● WORK REQUEST
Check the listing below line by line and report how many lines hold "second", with no other words.
↓↓↓
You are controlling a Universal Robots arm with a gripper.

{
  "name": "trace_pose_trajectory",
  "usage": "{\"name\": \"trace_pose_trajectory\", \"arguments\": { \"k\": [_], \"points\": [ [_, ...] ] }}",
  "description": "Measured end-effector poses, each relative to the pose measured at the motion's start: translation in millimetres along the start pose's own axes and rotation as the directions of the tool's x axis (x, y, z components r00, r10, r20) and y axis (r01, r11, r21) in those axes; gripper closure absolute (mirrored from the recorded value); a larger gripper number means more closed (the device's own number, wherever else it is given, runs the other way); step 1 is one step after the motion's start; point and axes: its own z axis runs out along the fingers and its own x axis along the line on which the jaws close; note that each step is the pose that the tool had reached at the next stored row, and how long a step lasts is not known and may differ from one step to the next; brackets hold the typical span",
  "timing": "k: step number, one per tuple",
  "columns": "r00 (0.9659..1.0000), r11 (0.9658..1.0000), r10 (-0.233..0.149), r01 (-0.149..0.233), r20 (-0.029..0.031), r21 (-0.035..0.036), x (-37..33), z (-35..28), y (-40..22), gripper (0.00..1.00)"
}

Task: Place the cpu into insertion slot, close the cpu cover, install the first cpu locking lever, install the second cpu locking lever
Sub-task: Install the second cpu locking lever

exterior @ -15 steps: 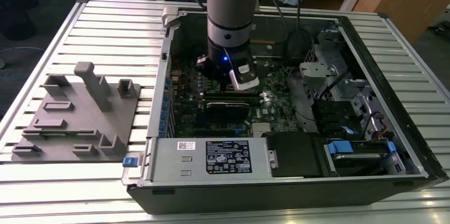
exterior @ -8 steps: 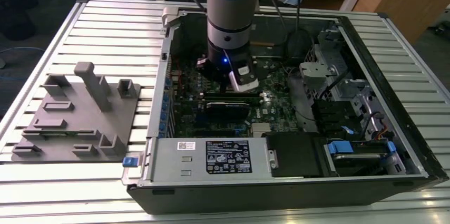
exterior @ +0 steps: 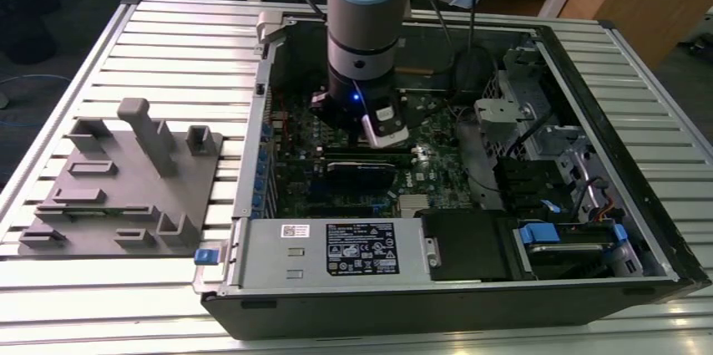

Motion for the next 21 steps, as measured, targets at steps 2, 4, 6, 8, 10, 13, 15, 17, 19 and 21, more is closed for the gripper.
{"name": "trace_pose_trajectory", "arguments": {
  "k": [2, 4, 6, 8, 10, 13, 15, 17, 19, 21],
  "points": [
    [1.0, 1.0, 0.0, 0.0, -0.0008, -0.0059, 0.2, 1.0, -0.1, 0.9],
    [1.0, 1.0, 0.0, 0.0, -0.0012, -0.0088, 0.8, 3.1, -0.5, 0.9],
    [1.0, 0.9999, 0.0, 0.0, -0.0021, -0.0129, 1.7, 4.6, -1.0, 0.9],
    [1.0, 0.9998, 0.0, -0.001, -0.0029, -0.019, 2.4, 6.0, -1.3, 0.9],
    [1.0, 0.9997, 0.001, -0.001, -0.0036, -0.0235, 2.8, 6.8, -1.5, 0.9],
    [1.0, 0.9996, 0.001, -0.001, -0.0047, -0.0296, 3.4, 7.7, -1.8, 0.9],
    [1.0, 0.9994, 0.001, -0.001, -0.0055, -0.0355, 3.6, 8.5, -2.1, 0.9],
    [1.0, 0.9993, 0.002, -0.002, -0.0059, -0.0384, 3.6, 9.6, -2.7, 0.9],
    [1.0, 0.9992, 0.002, -0.003, -0.0063, -0.0409, 3.7, 10.8, -3.3, 0.9],
    [1.0, 0.999, 0.003, -0.003, -0.0066, -0.0452, 4.1, 11.8, -3.8, 0.9]
  ]
}}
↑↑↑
● SOLUTION TO THE PROBLEM
2